▶ [Exercise] The records below are to be returned exactly as written, minus their pictures.

▶ [The data]
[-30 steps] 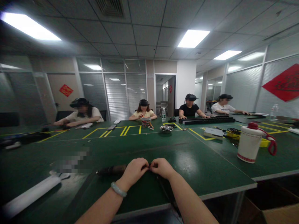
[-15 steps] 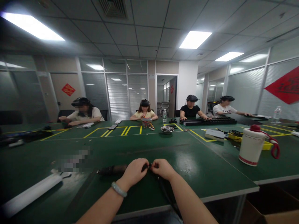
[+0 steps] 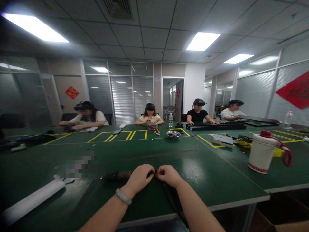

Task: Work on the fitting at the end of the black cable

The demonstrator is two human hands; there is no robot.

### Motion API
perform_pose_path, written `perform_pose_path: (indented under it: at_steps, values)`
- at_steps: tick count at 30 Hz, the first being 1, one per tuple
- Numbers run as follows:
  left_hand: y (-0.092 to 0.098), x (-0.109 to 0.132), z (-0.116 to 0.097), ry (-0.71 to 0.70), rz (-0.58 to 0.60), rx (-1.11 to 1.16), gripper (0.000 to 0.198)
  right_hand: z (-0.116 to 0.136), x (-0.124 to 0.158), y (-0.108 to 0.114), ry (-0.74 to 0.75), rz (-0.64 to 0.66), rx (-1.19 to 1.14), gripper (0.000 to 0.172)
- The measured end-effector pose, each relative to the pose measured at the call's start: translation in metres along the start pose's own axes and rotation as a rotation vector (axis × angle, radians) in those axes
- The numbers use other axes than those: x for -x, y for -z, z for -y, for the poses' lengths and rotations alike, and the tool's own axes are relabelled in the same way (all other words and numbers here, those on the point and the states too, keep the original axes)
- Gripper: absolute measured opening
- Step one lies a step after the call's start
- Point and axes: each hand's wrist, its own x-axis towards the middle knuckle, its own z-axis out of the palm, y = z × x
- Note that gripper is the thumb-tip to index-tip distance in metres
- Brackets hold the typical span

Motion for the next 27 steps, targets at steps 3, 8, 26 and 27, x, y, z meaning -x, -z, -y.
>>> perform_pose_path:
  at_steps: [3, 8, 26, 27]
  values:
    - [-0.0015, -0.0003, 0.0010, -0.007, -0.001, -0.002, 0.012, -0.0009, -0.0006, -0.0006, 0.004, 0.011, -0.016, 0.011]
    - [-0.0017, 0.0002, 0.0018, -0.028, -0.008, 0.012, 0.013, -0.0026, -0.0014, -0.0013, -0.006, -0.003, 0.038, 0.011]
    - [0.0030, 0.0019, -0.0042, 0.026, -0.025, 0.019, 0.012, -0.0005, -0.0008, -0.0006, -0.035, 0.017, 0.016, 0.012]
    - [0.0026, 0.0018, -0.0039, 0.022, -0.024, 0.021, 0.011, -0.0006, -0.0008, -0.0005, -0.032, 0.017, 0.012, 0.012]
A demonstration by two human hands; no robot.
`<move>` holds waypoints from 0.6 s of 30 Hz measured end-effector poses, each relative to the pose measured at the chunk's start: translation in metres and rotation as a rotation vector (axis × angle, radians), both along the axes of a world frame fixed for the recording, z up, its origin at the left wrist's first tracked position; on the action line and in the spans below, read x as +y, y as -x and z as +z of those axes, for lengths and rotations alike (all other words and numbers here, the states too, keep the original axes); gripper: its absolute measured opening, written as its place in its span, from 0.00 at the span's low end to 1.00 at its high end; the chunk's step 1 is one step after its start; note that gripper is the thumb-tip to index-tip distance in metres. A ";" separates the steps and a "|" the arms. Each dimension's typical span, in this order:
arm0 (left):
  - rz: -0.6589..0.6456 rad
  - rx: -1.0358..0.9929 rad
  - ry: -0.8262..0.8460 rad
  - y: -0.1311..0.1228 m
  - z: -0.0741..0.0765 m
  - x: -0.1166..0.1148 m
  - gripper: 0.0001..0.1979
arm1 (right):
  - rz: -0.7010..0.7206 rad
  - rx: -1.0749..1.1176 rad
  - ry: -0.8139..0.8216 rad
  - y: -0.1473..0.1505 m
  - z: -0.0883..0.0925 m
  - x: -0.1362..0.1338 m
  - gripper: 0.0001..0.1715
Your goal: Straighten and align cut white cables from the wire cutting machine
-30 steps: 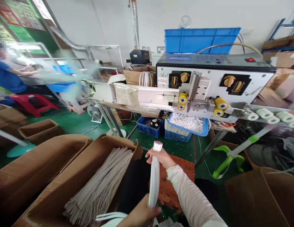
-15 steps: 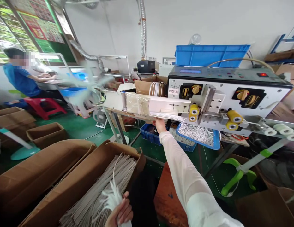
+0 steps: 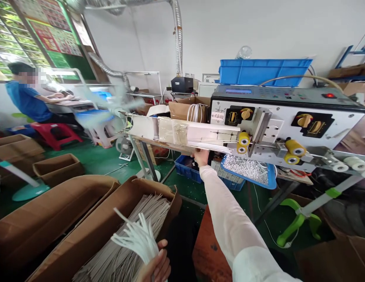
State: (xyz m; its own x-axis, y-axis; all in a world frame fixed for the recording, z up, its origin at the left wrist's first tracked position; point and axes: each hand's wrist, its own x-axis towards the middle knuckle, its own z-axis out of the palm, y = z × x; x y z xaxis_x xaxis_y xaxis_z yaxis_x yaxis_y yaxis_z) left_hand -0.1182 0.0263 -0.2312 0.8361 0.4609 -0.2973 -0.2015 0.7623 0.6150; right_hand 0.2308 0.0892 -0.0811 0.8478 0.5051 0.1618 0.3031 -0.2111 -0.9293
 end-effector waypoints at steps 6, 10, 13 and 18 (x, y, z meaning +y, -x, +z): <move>-0.071 0.053 -0.119 -0.012 0.016 -0.009 0.27 | 0.324 -0.111 0.429 0.108 -0.069 -0.099 0.08; -0.241 0.069 -0.164 -0.031 0.021 -0.024 0.32 | 0.910 -0.185 0.626 0.154 -0.093 -0.175 0.05; -0.407 0.075 -0.190 -0.050 0.021 -0.041 0.28 | 0.755 0.017 0.310 0.146 -0.076 -0.229 0.06; -0.655 0.170 -0.433 -0.086 0.021 -0.074 0.20 | 0.671 0.266 0.019 0.135 -0.042 -0.312 0.17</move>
State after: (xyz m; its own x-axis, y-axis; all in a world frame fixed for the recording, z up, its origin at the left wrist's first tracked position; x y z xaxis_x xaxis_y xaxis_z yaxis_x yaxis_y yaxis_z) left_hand -0.0318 -0.0475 -0.2107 0.9361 -0.0040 -0.3516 0.3266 0.3799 0.8654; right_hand 0.0958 -0.2230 -0.1228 0.3629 0.9316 -0.0207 0.1369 -0.0753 -0.9877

▶ [Answer box]
[-30 steps] 
[-15 steps] 
[+0 steps] 

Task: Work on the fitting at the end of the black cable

The demonstrator is two human hands; there is no robot.

### Motion API
perform_pose_path, written `perform_pose_path: (indented under it: at_steps, values)`
- at_steps: tick count at 30 Hz, the first being 1, one per tuple
- Numbers run as follows:
  left_hand: y (-0.092 to 0.098), x (-0.109 to 0.132), z (-0.116 to 0.097), ry (-0.71 to 0.70), rz (-0.58 to 0.60), rx (-1.11 to 1.16), gripper (0.000 to 0.198)
  right_hand: z (-0.116 to 0.136), x (-0.124 to 0.158), y (-0.108 to 0.114), ry (-0.74 to 0.75), rz (-0.64 to 0.66), rx (-1.19 to 1.14), gripper (0.000 to 0.172)
- The measured end-effector pose, each relative to the pose measured at the call's start: translation in metres along the start pose's own axes and rotation as a rotation vector (axis × angle, radians) in those axes
- The numbers use other axes than those: x for -x, y for -z, z for -y, for the poses' lengths and rotations alike, and the tool's own axes are relabelled in the same way (all other words and numbers here, those on the point and the states too, keep the original axes)
- Gripper: absolute measured opening
- Step one lies a step after the call's start
- Point and axes: each hand's wrist, its own x-axis towards the middle knuckle, its own z-axis out of the palm, y = z × x
- Note that gripper is the thumb-tip to index-tip distance in metres
- Brackets hold the typical span

Motion for the next 27 steps, targets at steps 3, 8, 26 and 27, x, y, z meaning -x, -z, -y.
>>> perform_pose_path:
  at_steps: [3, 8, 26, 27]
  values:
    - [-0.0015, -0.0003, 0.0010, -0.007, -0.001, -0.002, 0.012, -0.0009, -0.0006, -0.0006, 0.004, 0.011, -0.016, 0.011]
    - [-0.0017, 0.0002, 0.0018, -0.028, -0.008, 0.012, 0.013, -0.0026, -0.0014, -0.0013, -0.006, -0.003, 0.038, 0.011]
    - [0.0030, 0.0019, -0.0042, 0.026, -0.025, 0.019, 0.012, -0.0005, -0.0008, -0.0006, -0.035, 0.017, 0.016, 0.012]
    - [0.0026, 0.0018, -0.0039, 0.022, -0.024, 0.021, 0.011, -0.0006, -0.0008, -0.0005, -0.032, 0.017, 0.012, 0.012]
A demonstration by two human hands; no robot.
`<move>` holds waypoints from 0.6 s of 30 Hz measured end-effector poses, each relative to the pose measured at the chunk's start: translation in metres and rotation as a rotation vector (axis × angle, radians), both along the axes of a world frame fixed for the recording, z up, its origin at the left wrist's first tracked position; on the action line and in the spans below, read x as +y, y as -x and z as +z of those axes, for lengths and rotations alike (all other words and numbers here, the states too, keep the original axes); gripper: its absolute measured opening, written as its place in its span, from 0.00 at the span's low end to 1.00 at its high end; the chunk's step 1 is one step after its start; note that gripper is the thumb-tip to index-tip distance in metres. A ";" separates the steps and a "|" the arms. Each dimension's typical span, in this order:
arm0 (left):
  - rz: -0.6589..0.6456 rad
  - rx: -1.0358..0.9929 rad
  - ry: -0.8262..0.8460 rad
  - y: -0.1311..0.1228 m
  - z: -0.0741..0.0765 m
  - x: -0.1166..0.1148 m
  - gripper: 0.0001..0.1979
arm1 (right):
  - rz: -0.7010..0.7206 rad
  - rx: -1.0749..1.1176 rad
  - ry: -0.8139..0.8216 rad
  - y: -0.1473..0.1505 m
  - z: -0.0883..0.0925 m
  - x: -0.1362..0.1338 m
  - gripper: 0.0001..0.1715
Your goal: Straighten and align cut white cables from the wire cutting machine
-30 steps: 
-15 steps: 
+0 steps: 
State: (xyz m; its own x-axis, y-axis; all in a world frame fixed for the recording, z up, its origin at the left wrist's first tracked position; point and axes: each hand's wrist, its own x-axis towards the middle knuckle, its own z-axis out of the palm, y = z × x; x y z xaxis_x xaxis_y xaxis_z yaxis_x yaxis_y yaxis_z) left_hand -0.1182 0.0263 -0.2312 0.8361 0.4609 -0.2973 -0.2015 0.7623 0.6150; right_hand 0.2308 0.0892 -0.0811 0.8478 0.5051 0.1618 0.3031 -0.2111 -0.9293
 end-effector waypoints at steps 6, 10, 13 and 18 (x, y, z meaning +y, -x, +z): <move>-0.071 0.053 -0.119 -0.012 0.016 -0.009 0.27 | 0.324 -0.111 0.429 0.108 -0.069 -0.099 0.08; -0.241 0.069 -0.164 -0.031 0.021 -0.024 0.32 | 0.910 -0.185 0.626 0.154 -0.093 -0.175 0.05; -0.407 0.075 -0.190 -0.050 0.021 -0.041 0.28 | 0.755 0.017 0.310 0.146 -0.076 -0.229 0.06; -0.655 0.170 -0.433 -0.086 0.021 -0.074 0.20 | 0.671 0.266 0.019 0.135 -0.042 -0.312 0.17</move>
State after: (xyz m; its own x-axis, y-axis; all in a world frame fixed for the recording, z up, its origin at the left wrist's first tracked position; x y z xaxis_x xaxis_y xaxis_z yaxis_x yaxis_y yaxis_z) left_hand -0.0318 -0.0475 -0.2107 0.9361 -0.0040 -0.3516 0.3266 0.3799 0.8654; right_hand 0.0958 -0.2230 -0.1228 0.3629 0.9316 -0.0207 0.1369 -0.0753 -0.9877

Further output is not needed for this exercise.